Use provides for the possibility of using and using the property. However, the user does not have the right to restrict other persons' access to it. One of the key distinctive features of use is the extraction of its useful properties from property.
Use and ownership of property
Ownership
- this is the ability to actually possess property, so to speak, physical “dominion” over it. The right of possession in relation to tenants allows them, firstly, to determine various conditions of access to the property and, if necessary, to physically influence it. For example, moving rental property in space (provided that it is movable).
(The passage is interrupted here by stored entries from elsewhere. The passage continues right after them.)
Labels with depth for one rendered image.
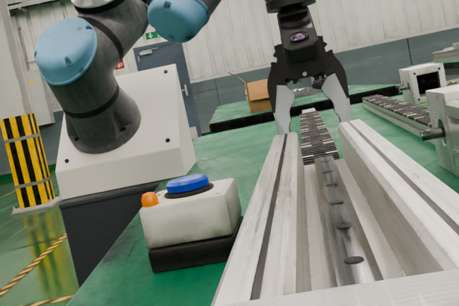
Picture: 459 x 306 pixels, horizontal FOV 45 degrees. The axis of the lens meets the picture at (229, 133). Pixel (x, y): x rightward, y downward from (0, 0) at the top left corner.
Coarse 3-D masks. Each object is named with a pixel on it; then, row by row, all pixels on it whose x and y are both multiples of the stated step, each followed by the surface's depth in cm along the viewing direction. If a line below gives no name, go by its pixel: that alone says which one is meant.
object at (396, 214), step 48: (288, 144) 53; (384, 144) 41; (288, 192) 31; (336, 192) 41; (384, 192) 29; (432, 192) 25; (240, 240) 24; (288, 240) 22; (336, 240) 30; (384, 240) 32; (432, 240) 19; (240, 288) 18; (288, 288) 17
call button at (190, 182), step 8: (184, 176) 54; (192, 176) 53; (200, 176) 52; (168, 184) 52; (176, 184) 51; (184, 184) 51; (192, 184) 51; (200, 184) 51; (168, 192) 52; (176, 192) 51
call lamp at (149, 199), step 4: (148, 192) 50; (152, 192) 50; (144, 196) 50; (148, 196) 50; (152, 196) 50; (156, 196) 50; (144, 200) 50; (148, 200) 50; (152, 200) 50; (156, 200) 50; (144, 204) 50; (148, 204) 50; (152, 204) 50
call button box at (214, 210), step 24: (192, 192) 51; (216, 192) 50; (144, 216) 50; (168, 216) 49; (192, 216) 49; (216, 216) 49; (240, 216) 56; (168, 240) 50; (192, 240) 49; (216, 240) 49; (168, 264) 50; (192, 264) 50
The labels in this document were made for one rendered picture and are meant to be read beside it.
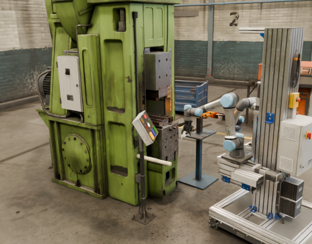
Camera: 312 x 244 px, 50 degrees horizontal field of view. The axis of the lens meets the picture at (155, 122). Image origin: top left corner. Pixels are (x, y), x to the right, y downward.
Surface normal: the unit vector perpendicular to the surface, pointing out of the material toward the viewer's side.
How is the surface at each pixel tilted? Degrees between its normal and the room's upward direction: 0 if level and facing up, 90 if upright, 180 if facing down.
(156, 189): 90
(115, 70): 89
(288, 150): 90
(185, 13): 90
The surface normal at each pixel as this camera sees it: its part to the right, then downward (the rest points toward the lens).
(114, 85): -0.56, 0.22
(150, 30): 0.83, 0.14
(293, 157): -0.73, 0.21
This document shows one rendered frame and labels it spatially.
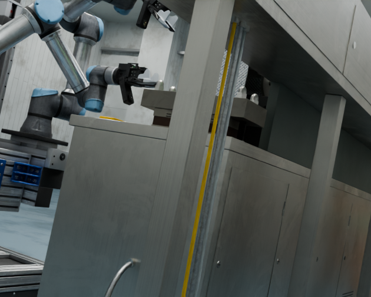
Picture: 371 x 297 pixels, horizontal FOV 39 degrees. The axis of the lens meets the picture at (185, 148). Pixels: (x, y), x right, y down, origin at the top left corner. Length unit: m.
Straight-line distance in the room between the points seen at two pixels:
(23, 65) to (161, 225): 11.65
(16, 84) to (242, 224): 11.01
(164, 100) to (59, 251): 0.63
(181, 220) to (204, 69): 0.30
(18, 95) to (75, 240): 10.78
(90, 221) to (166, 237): 0.81
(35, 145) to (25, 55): 10.18
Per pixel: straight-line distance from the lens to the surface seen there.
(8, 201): 2.47
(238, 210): 1.67
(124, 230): 1.73
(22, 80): 12.61
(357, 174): 2.98
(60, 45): 2.33
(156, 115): 1.80
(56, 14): 2.18
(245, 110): 1.63
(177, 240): 1.05
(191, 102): 1.04
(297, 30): 1.37
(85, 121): 1.90
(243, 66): 1.90
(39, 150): 2.47
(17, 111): 12.58
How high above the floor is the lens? 0.74
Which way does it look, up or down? 4 degrees up
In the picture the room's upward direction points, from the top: 12 degrees clockwise
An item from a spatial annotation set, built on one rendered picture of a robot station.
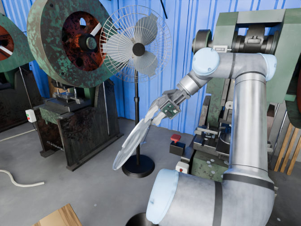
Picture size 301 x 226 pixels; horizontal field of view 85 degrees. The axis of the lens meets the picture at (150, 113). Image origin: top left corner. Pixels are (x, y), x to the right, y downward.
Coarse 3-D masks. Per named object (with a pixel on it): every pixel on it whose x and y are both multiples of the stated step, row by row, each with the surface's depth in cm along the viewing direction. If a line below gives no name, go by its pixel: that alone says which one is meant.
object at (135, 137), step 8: (144, 120) 80; (136, 128) 85; (144, 128) 68; (128, 136) 88; (136, 136) 69; (128, 144) 73; (136, 144) 60; (120, 152) 81; (128, 152) 66; (120, 160) 69; (112, 168) 70
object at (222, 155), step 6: (222, 132) 114; (222, 138) 106; (228, 138) 106; (222, 144) 100; (228, 144) 100; (216, 150) 95; (222, 150) 95; (228, 150) 95; (222, 156) 105; (228, 156) 104
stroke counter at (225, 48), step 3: (216, 45) 87; (219, 45) 87; (222, 45) 88; (213, 48) 88; (216, 48) 87; (222, 48) 86; (225, 48) 86; (216, 51) 88; (219, 51) 87; (222, 51) 87; (225, 51) 86
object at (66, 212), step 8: (64, 208) 109; (72, 208) 110; (48, 216) 104; (56, 216) 104; (64, 216) 104; (72, 216) 104; (40, 224) 99; (48, 224) 99; (56, 224) 99; (64, 224) 99; (72, 224) 100; (80, 224) 100
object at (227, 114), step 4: (232, 80) 97; (232, 84) 98; (228, 88) 100; (232, 88) 98; (228, 92) 100; (232, 92) 99; (228, 96) 101; (232, 96) 100; (228, 100) 102; (232, 100) 101; (228, 104) 101; (232, 104) 100; (224, 108) 105; (228, 108) 102; (224, 112) 105; (228, 112) 101; (224, 116) 106; (228, 116) 101; (228, 120) 103
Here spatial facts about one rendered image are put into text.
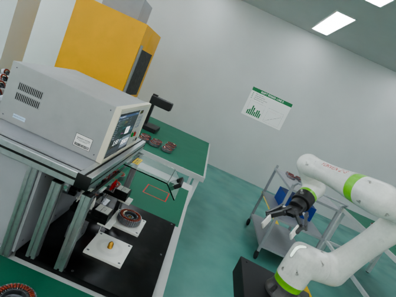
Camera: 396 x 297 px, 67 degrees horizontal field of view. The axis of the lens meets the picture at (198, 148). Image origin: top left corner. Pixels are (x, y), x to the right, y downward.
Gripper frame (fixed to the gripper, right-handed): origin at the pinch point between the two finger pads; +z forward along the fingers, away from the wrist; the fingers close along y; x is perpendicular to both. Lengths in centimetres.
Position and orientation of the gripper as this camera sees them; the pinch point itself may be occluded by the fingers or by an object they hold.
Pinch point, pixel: (277, 229)
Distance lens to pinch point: 136.7
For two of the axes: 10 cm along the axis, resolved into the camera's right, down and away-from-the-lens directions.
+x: 2.1, 8.8, 4.2
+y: 7.0, 1.6, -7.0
This important circumstance allows the tenant to use the property more rationally. Depending on current needs, in the right place and at the right time, the tenant can use the leased property at his discretion without downtime. This is confirmed by established judicial practice.
Right to use property
- This is the right to extract useful properties from property. Regarding rental relations, the use of property must be carried out in accordance with the terms of the concluded agreement. So according to paragraph 1 of Art. 615 of the Civil Code of the Russian Federation The tenant is obliged to use the leased property in accordance with the terms of the lease agreement, and if such conditions are not specified in the agreement, in accordance with the purpose of the property.
Please note that the use of the leased property is the main purpose of the entire lease agreement.
It is for the tenant's ability to use the leased property that rent is charged. Ownership of property here is, oddly enough, secondary; the main right when renting is, of course, the ability to use the property. The key word here is opportunity. In reality, the tenant may not use the property; it is important that he has such an opportunity. Whether he realizes his opportunity or not is his right. This is a very important point.
The tenant is essentially not obliged to pay the lessor the rent stipulated by the contract for the period during which he is actually deprived of the opportunity to use the leased property. The tenant has the right to demand from the lessor the return of funds (rent payments) paid by him during this period.
This legal position is confirmed by judicial practice.
Right to dispose of property
- The ability provided by law to determine the legal fate of a thing. The order is carried out through the execution of legal acts, i.e. actions aimed at achieving legal consequences. When disposing of a thing, the owner sells it, donates it, leases it, etc.
Sometimes the right to dispose of property may belong to the non-owner. Thus, a tenant (tenant), under certain conditions, can sublease (sublease) an item received under a lease (lease) agreement (Article 615 of the Civil Code of the Russian Federation). But the non-owner is never given the right to dispose of the thing in full.
What is land use right?
Legislative regulation of what the authority to own, dispose of and use an existing plot means is contained in the Civil and Land Codes. Analyzing the information available in them, it can be revealed that the right to use a plot of land:
- it is a right distinct from the right of ownership;
- arises from certain types of contracts;
- means that the user of a plot of land can use it at his own discretion (but according to its intended purpose), benefit from such use, fruits, etc.
How does the right of use differ from the right of ownership?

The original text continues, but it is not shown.